INSTRUCTIONS FOR THE TASK -> How does the data below read from its first line through the line containing "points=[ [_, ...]"? Print those lines exactly.
· · · ·
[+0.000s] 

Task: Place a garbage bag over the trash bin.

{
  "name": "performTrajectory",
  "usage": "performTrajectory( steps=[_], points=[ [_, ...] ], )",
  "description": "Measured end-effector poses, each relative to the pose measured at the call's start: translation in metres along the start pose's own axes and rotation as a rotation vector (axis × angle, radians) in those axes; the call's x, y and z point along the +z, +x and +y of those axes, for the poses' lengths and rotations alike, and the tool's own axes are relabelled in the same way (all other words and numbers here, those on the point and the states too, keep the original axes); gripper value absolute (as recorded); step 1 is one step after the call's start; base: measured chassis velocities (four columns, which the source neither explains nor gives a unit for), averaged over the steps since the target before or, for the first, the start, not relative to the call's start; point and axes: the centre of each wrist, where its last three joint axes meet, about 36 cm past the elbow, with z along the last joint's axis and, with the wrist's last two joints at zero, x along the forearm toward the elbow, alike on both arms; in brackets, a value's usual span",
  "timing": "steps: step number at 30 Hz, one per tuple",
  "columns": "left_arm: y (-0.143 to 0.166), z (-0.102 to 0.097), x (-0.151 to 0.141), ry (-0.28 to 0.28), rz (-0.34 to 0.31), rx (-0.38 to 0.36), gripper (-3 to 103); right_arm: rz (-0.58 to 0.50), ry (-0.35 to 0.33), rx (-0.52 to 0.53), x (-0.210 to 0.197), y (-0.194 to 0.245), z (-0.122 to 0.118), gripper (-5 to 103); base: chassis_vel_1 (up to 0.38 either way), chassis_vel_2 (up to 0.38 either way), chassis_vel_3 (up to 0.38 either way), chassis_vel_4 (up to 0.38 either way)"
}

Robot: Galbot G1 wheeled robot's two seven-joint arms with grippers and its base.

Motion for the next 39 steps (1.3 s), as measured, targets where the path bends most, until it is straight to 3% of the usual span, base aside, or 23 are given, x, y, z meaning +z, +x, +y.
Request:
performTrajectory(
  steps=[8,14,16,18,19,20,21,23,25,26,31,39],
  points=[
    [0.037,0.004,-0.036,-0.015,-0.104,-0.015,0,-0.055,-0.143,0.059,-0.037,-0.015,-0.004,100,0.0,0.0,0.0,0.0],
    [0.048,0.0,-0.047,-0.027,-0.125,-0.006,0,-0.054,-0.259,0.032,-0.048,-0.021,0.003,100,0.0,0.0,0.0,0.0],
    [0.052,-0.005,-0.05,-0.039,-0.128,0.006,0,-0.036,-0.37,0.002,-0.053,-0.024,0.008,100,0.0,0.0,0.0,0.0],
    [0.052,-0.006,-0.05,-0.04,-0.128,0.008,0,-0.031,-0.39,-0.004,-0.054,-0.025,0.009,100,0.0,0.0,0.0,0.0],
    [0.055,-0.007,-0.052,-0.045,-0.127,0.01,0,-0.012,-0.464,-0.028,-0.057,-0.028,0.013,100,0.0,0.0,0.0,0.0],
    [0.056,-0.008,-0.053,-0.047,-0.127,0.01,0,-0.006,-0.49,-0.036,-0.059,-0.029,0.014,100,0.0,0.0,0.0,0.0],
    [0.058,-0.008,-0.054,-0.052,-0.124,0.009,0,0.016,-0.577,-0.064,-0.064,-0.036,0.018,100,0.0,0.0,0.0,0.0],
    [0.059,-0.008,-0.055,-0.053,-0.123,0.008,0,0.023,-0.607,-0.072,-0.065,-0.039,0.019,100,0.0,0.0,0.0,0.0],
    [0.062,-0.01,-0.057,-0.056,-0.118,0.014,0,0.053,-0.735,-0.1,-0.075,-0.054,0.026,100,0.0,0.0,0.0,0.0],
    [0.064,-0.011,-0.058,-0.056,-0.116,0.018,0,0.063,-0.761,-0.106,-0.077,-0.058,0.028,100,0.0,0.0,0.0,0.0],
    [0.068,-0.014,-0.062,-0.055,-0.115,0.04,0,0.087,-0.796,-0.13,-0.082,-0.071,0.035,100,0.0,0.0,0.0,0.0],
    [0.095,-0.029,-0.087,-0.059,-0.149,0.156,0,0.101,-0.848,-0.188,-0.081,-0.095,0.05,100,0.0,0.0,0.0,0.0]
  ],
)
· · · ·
THE ANSWER ->
[+0.000s] 

Task: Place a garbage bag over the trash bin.

{
  "name": "performTrajectory",
  "usage": "performTrajectory( steps=[_], points=[ [_, ...] ], )",

Work on this exercise has concluded.